On my machine, the result of the benchmark (compiled in optimized Release mode) is

 LikeDotNet / DotNet = 101.911379048464

 Basic / DotNet = 0.979227574248443

so the second is near to ratio of 1, which is a strong indication the internal implementation in the framework is very similar to your Basic case. The 2% difference are most probably just from the overhead of the additional method call, or from additional checks inside the framework.

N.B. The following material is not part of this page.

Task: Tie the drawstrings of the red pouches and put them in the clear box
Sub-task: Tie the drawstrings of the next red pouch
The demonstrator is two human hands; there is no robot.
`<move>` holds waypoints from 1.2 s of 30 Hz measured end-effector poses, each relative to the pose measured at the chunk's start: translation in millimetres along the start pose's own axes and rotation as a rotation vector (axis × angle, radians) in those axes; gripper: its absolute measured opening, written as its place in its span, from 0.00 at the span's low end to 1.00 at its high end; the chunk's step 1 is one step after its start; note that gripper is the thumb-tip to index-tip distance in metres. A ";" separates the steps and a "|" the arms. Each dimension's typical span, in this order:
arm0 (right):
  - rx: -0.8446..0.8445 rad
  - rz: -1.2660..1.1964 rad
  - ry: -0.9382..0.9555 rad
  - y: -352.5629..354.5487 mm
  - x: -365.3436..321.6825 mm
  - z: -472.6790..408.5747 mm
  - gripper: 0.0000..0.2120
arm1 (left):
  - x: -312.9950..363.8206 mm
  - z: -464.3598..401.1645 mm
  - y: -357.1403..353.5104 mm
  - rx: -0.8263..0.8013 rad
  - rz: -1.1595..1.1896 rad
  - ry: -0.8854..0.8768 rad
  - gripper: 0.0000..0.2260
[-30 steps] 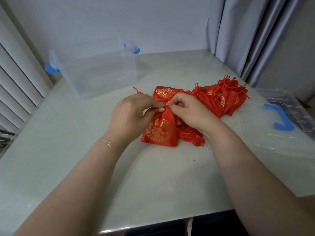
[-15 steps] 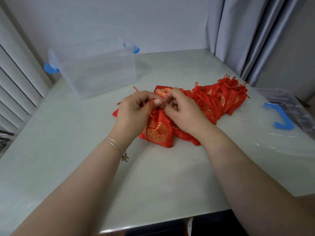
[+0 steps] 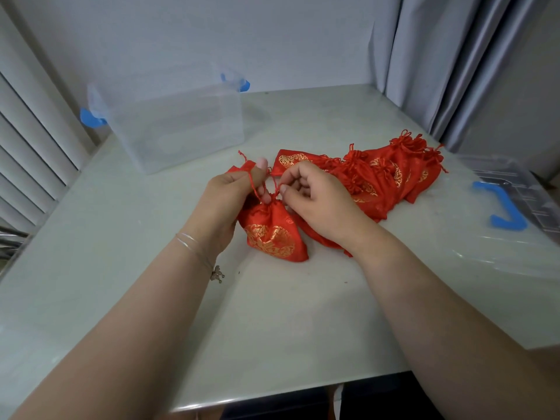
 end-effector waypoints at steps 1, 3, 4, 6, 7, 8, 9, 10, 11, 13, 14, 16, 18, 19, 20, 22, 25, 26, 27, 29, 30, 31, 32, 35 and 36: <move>0.004 0.017 0.018 0.5 -0.1 0.2 0.05 | 0.3 -0.3 1.7 -0.023 -0.009 0.009 0.19; 0.007 0.076 0.056 1.7 -0.7 1.2 0.03 | 0.5 -1.1 5.9 -0.091 -0.030 0.018 0.16; 0.004 0.114 0.076 1.9 -1.4 1.5 0.02 | 0.3 -2.3 8.6 -0.131 -0.036 0.021 0.15; -0.005 0.193 0.119 2.4 -3.8 2.3 0.02 | 0.0 -4.3 12.9 -0.204 -0.049 0.029 0.11; -0.013 0.235 0.144 2.8 -5.1 2.8 0.03 | 0.0 -4.8 14.2 -0.231 -0.066 0.030 0.11; -0.021 0.278 0.172 2.8 -6.4 3.5 0.03 | 0.1 -4.9 15.1 -0.247 -0.095 0.027 0.11; -0.027 0.329 0.200 2.7 -7.2 4.8 0.04 | 0.6 -4.2 15.1 -0.255 -0.131 0.022 0.11; -0.026 0.385 0.235 2.0 -8.7 6.0 0.04 | 1.0 -3.5 15.2 -0.259 -0.166 0.013 0.10; -0.014 0.446 0.278 1.3 -9.9 7.0 0.05 | 1.6 -2.7 15.1 -0.261 -0.197 0.002 0.09; 0.019 0.547 0.354 0.3 -10.9 8.3 0.06 | 2.7 -0.7 14.9 -0.253 -0.265 -0.019 0.08; 0.025 0.573 0.369 0.0 -10.8 8.6 0.07 | 3.0 -0.2 15.0 -0.240 -0.308 -0.035 0.08; 0.005 0.470 0.302 -0.4 -8.6 7.9 0.05 | 3.3 0.4 15.1 -0.206 -0.362 -0.068 0.07; -0.006 0.105 0.106 1.7 -8.8 5.4 0.05 | 4.5 1.6 13.1 -0.180 -0.339 -0.094 0.05; 0.024 -0.085 0.028 3.5 -8.8 3.3 0.06 | 5.4 2.2 12.1 -0.166 -0.318 -0.109 0.03; 0.061 -0.226 -0.036 6.5 -8.8 1.3 0.06 | 6.1 3.0 10.7 -0.153 -0.299 -0.126 0.02; 0.100 -0.294 -0.115 12.8 -7.1 -1.5 0.04 | 7.0 4.3 8.6 -0.137 -0.269 -0.163 0.01; 0.066 -0.189 -0.150 17.5 -2.4 -1.7 0.06 | 8.5 5.3 7.1 -0.129 -0.231 -0.206 0.02; 0.037 -0.186 -0.158 16.9 -2.1 -1.3 0.06 | 8.5 5.3 7.8 -0.123 -0.218 -0.217 0.03; 0.011 -0.197 -0.164 17.0 -1.0 -0.8 0.05 | 8.5 4.9 7.4 -0.121 -0.205 -0.226 0.04; -0.027 -0.245 -0.166 16.4 -0.1 -1.2 0.03 | 8.5 4.6 8.4 -0.126 -0.195 -0.234 0.04; -0.043 -0.261 -0.167 16.6 0.3 -1.7 0.03 | 8.1 4.4 8.7 -0.135 -0.194 -0.235 0.04; -0.064 -0.278 -0.175 16.9 1.3 -2.1 0.05 | 7.8 4.4 8.8 -0.147 -0.193 -0.238 0.04; -0.085 -0.300 -0.192 16.6 1.9 -2.1 0.06 | 7.5 4.4 8.4 -0.156 -0.195 -0.240 0.04; -0.035 -0.399 -0.238 16.0 2.2 -3.8 0.08 | 7.5 5.7 6.2 -0.171 -0.199 -0.244 0.03; 0.036 -0.416 -0.231 17.3 0.6 -4.4 0.07 | 7.6 6.1 5.7 -0.174 -0.206 -0.243 0.03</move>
Point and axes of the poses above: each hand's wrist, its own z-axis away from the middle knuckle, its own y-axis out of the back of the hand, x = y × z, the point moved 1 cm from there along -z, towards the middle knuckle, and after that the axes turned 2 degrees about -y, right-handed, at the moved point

Having a look at the link to the source code you posted it seems Array.IndexOf delegates it's calls to

  EqualityComparer<T>.Default.IndexOf

(line 1406), and the Default comparer is initialized by a CreateComparer method which picks one of several special EqualityComparer<T> derivations, optimized for some standard types. For int? this means the IndexOf method of NullableEqualityComparer<T> will be used, which uses .HasValue for null testing, not Equals. A quick benchmark with

    public int GetMissingElement(int?[] array)
    {
        for (int i = 0; i < array.Length; i++)
            if (!array[i].HasValue) return i;
        return -1;
    }

shows similar performance like your Basic test using == (or similar to calling Array.IndexOf directly). So I think this is what is really happening here - .HasValue has probably a much better performance (>factor 100) than Equals for int?.

다른 팁

Value types do not provide an overload for == by default. However, most of the value types provided by the framework provide their own overload. The default implementation of Equals for a value type is provided by ValueType, and uses reflection to make the comparison, which makes it significantly slower than a type-specific implementation normally would be. This implementation also calls Equals on pairs of references within the two values being compared.